His shift from third person came earlier than Caroline expected. There was an old-fashioned lilt in his accent that hadn’t been there a moment ago. It was almost as though he were reliving the memory. This was better than she’d hoped for.
“
I love parties,” she prompted again.
“We roasted chestnuts and sang and told stories.”
He picked up the red crayon to add a glow of light under the door. And then he added red to all the shadows. His movements were quick and harsh and hard.
“And?” she murmured.
“It was fine until they came downstairs from their studies.”
“And the fun stopped?”
He snorted. “Entertainment must always be the sort that improves one’s moral fiber, or else it’s idleness, and you know what they say about that.”
“’Idle hands are the devil’s workshop,’” Caroline quoted.
“Precisely. So, we always had to be virtuous.” He broke the red crayon, too, but kept coloring with ferocious stripes of red. “Frivolity was not the good Vicar Bowman’s cup of tea.”
“Bowman? So you were named—”
“Meical Grabian Bowman.”
But he didn’t use his last name? Classic rebellion. To be such a complex man, Meical’s problems were straightforward. In fact…almost too easy. She gave herself a moment to probe his emotions. He seemed to be on the up-and-up—except for a hint of a hidden agenda that she couldn’t get to. Mostly there was lots of guilt inside him.

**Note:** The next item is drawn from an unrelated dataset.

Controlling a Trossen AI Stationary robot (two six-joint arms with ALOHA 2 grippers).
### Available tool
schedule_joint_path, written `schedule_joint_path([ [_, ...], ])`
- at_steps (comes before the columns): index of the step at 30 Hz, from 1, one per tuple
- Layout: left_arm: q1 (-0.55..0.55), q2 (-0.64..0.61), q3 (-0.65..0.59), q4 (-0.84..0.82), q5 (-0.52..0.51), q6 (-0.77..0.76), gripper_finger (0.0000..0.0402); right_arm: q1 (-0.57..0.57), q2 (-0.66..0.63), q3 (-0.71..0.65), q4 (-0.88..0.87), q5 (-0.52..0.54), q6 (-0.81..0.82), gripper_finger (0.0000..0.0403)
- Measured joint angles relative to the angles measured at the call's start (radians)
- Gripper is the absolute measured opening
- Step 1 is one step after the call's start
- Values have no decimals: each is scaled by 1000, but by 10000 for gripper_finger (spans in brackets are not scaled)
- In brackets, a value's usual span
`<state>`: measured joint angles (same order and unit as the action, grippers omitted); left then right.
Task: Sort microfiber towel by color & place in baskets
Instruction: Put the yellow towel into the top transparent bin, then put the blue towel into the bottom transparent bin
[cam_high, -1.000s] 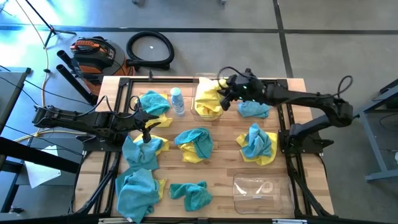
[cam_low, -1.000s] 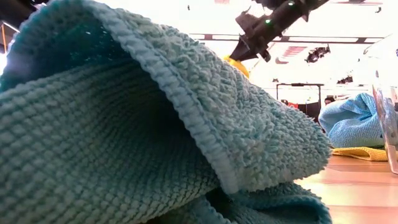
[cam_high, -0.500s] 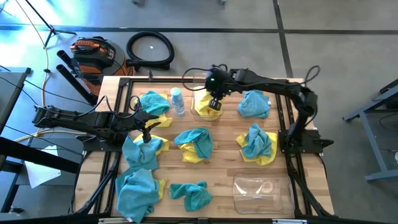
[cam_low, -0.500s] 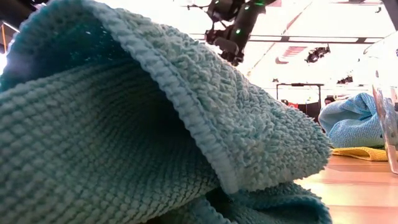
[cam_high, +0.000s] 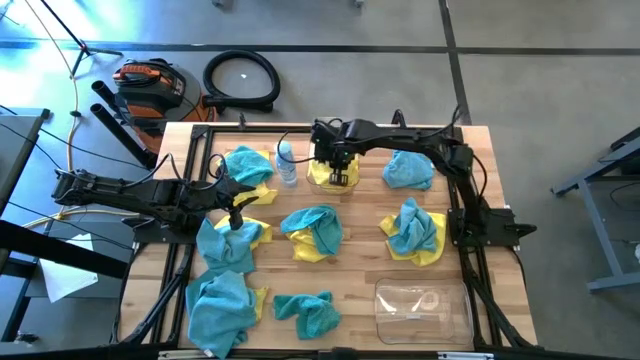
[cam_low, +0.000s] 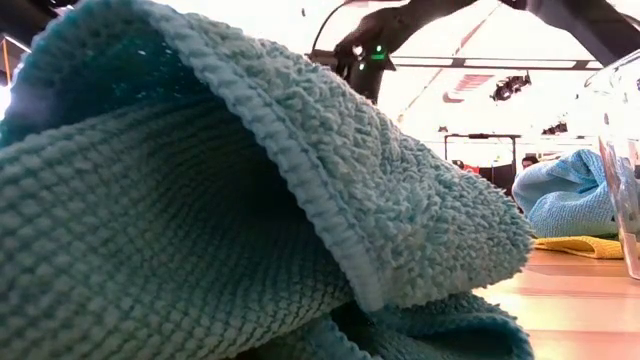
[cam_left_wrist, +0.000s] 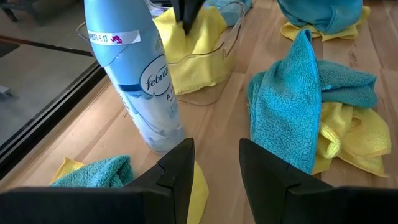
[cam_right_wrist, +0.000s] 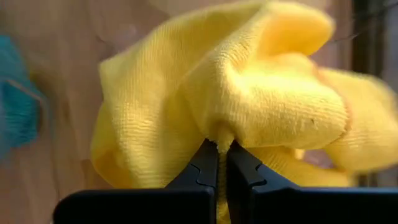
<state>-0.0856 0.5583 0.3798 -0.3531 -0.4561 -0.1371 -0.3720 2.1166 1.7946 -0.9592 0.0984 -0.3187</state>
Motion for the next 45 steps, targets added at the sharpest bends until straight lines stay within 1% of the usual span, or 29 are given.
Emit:
schedule_joint_path([
  [4, 0, 0, 0, 0, 0, 8, 115, -2, 51, -7, 39, -7, -4, 0],
  [8, 0, 0, -3, 4, 0, 8, 115, -5, 77, -5, 75, -76, -4, 0],
  [12, 0, 0, -27, 11, 0, 8, 115, -13, 82, -4, 83, -85, 16, 1],
  [15, 0, 0, -47, 13, -2, -3, 115, -21, 79, -6, 91, -95, 34, 10],
  [19, 0, 0, -54, 15, -2, -16, 115, -29, 80, 13, 86, -88, 67, 35],
  [25, 0, 0, -54, 29, -1, -16, 115, -29, 82, 70, 58, -86, 75, 93],
  [29, 0, 0, -54, 29, 0, -16, 115, -30, 81, 133, -8, -92, 79, 127],
  [33, 0, 0, -54, 29, 0, -19, 115, -33, 81, 201, -103, -94, 92, 146],
  [36, 0, 0, -54, 30, 1, -27, 115, -41, 80, 235, -140, -101, 134, 149],
  [39, 0, 0, -54, 31, 1, -36, 115, -52, 75, 245, -162, -131, 151, 141],
  [42, 0, 0, -54, 31, 1, -45, 115, -64, 43, 221, -156, -165, 165, 123],
  [45, 0, 0, -54, 32, 1, -46, 115, -74, -6, 182, -144, -174, 171, 99],
])
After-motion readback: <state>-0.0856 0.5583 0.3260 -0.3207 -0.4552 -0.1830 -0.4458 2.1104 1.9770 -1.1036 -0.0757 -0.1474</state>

Just to be sure what direction they were headed, she made an exploratory remark. “Your father was proud of you.”
“Not at all. I was a ne’er-do-well.” He tossed the red crayon aside and picked up the black again. “So, when Father lost him…”
“Whom did Father lose?”
“My brother Freddie. The good vicar’s son.”
“You were his son, too.”
“Only by blood.”
Caroline eyed the picture he’d drawn. “Where does that door lead to?”
“Father’s study.”
“Where his books were?”
“And where he and Freddie spent hours sermonizing. Freddie was bound for the church. Father was preparing him for a brilliant career saving souls.”
“What career did Freddie want?”
Meical looked up with an expression of surprise. “He wanted precisely what Father wanted, of course. That was Freddie.”